EXERCISE BRIEF: The part to set down runs from the first line of the data below through the line with "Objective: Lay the", inclusive; write it exactly and leave out the pictures.

(Entries taken from a collection)
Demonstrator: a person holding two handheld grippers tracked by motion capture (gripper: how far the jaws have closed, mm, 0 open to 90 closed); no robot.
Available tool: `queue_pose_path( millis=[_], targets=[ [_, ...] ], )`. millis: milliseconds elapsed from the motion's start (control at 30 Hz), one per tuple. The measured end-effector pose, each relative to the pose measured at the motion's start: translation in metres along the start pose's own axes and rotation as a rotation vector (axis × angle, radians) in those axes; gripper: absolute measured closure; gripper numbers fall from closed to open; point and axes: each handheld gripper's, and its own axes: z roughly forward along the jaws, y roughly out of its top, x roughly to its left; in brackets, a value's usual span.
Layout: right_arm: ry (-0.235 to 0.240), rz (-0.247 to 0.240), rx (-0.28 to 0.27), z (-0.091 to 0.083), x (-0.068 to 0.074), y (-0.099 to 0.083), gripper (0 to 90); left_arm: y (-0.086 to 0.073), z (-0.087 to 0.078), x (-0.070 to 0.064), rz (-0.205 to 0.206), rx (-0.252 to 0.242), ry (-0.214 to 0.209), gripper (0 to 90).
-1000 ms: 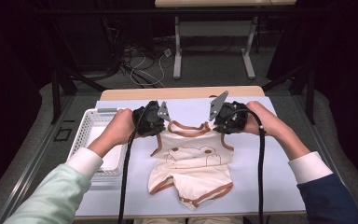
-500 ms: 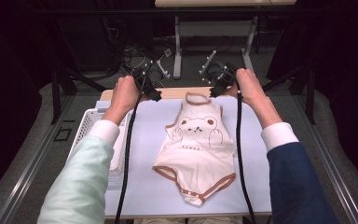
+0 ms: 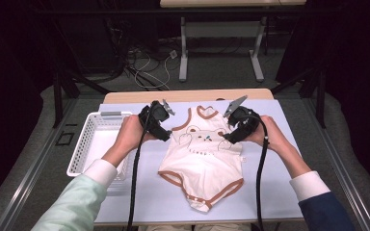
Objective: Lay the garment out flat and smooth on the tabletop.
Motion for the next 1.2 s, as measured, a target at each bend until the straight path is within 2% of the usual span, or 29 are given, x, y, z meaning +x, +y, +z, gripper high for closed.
queue_pose_path(
  millis=[133,267,500,567,633,700,800,967,1033,1100,1133,1200],
  targets=[
    [0.034,0.018,-0.001,0.009,0.006,-0.013,26.3,-0.004,0.012,-0.008,-0.038,-0.003,-0.032,22.9],
    [0.062,0.051,-0.016,0.018,0.010,-0.023,26.8,-0.009,0.026,-0.013,-0.093,0.005,-0.034,23.8],
    [0.076,0.116,-0.044,0.031,0.012,-0.043,28.7,-0.019,0.056,-0.014,-0.242,0.002,-0.048,28.5],
    [0.080,0.149,-0.052,0.033,0.014,-0.048,29.1,-0.021,0.065,-0.014,-0.269,0.013,-0.046,30.7],
    [0.077,0.146,-0.059,0.035,0.014,-0.053,29.5,-0.023,0.073,-0.014,-0.298,0.021,-0.048,32.5],
    [0.085,0.156,-0.063,0.036,0.015,-0.059,30.1,-0.026,0.079,-0.016,-0.316,0.023,-0.053,35.9],
    [0.093,0.192,-0.082,0.037,0.017,-0.067,30.9,-0.029,0.088,-0.020,-0.323,0.033,-0.060,39.8],
    [0.101,0.215,-0.079,0.042,0.014,-0.079,33.4,-0.033,0.098,-0.026,-0.335,0.036,-0.070,45.9],
    [0.112,0.225,-0.094,0.042,0.012,-0.081,35.7,-0.035,0.101,-0.027,-0.342,0.019,-0.082,49.5],
    [0.103,0.231,-0.095,0.042,0.012,-0.083,36.8,-0.038,0.102,-0.027,-0.346,0.005,-0.092,53.7],
    [0.111,0.250,-0.102,0.042,0.012,-0.084,37.3,-0.039,0.102,-0.027,-0.351,0.000,-0.099,55.8],
    [0.109,0.242,-0.098,0.043,0.011,-0.086,37.6,-0.041,0.102,-0.027,-0.353,-0.012,-0.118,60.6]
  ],
)
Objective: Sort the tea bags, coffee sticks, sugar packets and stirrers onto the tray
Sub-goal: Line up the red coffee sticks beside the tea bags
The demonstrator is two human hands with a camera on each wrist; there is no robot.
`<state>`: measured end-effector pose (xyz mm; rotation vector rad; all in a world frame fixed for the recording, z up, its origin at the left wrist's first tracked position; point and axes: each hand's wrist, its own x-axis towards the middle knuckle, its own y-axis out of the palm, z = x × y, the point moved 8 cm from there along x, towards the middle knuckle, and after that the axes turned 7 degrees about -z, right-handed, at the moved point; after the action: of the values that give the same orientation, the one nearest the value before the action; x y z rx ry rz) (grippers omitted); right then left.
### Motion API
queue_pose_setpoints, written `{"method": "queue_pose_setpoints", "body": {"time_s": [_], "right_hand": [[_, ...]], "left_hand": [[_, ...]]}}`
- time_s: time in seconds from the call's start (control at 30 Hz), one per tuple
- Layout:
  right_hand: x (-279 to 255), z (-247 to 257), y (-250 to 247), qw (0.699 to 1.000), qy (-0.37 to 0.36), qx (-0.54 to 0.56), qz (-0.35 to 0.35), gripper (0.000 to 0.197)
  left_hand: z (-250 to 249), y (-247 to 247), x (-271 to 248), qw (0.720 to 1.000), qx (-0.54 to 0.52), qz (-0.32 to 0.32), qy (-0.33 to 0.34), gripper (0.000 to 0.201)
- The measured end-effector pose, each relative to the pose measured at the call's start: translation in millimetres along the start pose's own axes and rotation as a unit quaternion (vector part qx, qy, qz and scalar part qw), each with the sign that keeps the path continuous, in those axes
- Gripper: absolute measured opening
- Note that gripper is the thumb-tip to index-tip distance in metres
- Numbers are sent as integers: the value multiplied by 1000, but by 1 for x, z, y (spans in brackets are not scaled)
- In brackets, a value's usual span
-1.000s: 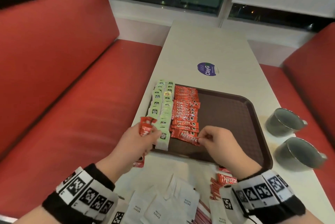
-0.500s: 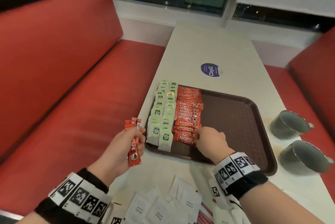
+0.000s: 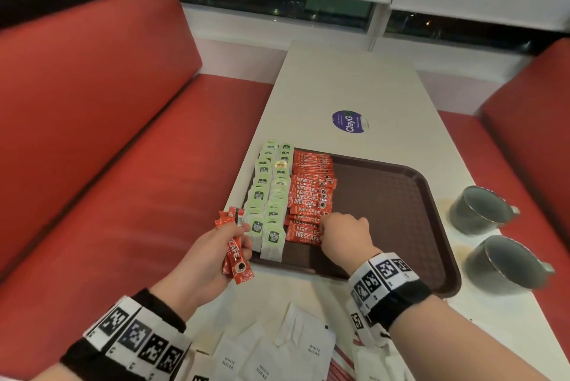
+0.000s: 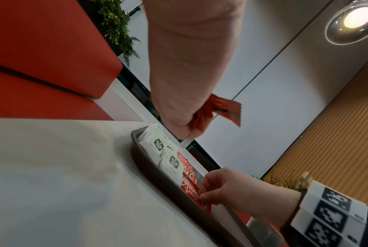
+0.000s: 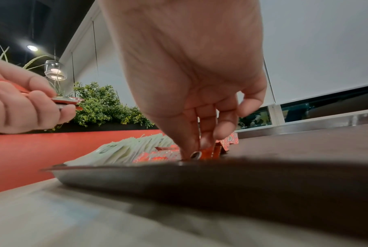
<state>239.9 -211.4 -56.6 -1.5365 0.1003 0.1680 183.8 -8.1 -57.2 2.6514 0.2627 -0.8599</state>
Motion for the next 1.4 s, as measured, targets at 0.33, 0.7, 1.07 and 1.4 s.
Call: {"method": "queue_pose_setpoints", "body": {"time_s": [0.33, 0.7, 1.07, 1.4], "right_hand": [[-19, 10, -33, 986, -32, 137, -84, 17], [-65, 33, -42, 863, -32, 503, -26, 29], [-80, 16, -47, 827, -50, 560, 14, 19], [-57, -31, -36, 910, 70, 398, -93, 16]], "left_hand": [[-13, 48, -5, 999, -1, 20, 26, 12], [-2, 78, -25, 987, 87, 63, 116, 30], [-18, 67, -43, 970, 109, 120, 183, 7], [-30, 35, -23, 991, 33, 56, 120, 20]]}}
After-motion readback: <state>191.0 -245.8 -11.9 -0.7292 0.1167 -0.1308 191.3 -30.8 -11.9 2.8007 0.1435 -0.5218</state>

WRITTEN ANSWER:
Demonstrator: a person holding two handheld grippers tracked by motion capture (gripper: how far the jaws have closed, mm, 0 open to 90 closed); no robot.
Available tool: `queue_pose_path( millis=[_], targets=[ [_, ...] ], )`. millis: milliseconds elapsed from the motion's start (control at 30 Hz), one per tuple. The measured end-effector pose, each relative to the pose measured at the motion's start: translation in metres along the start pose's own axes and rotation as a rotation vector (axis × angle, radians) in those axes; gripper: absolute measured closure; gripper numbers fall from closed to open; point and axes: each handheld gripper's, and its own axes: z roughly forward along the jaws, y roughly out of its top, x roughly to its left; in brackets, a value's usual span.
Layout: right_arm: ry (-0.235 to 0.240), rz (-0.247 to 0.240), rx (-0.28 to 0.27), z (-0.091 to 0.083), x (-0.068 to 0.074), y (-0.099 to 0.083), gripper (0 to 90); left_arm: y (-0.086 to 0.073), z (-0.087 to 0.078), x (-0.070 to 0.064), rz (-0.205 to 0.206), rx (-0.252 to 0.242), ry (-0.214 to 0.209), gripper (0 to 90).
-1000 ms: 
-500 ms: 
+0 ms: 
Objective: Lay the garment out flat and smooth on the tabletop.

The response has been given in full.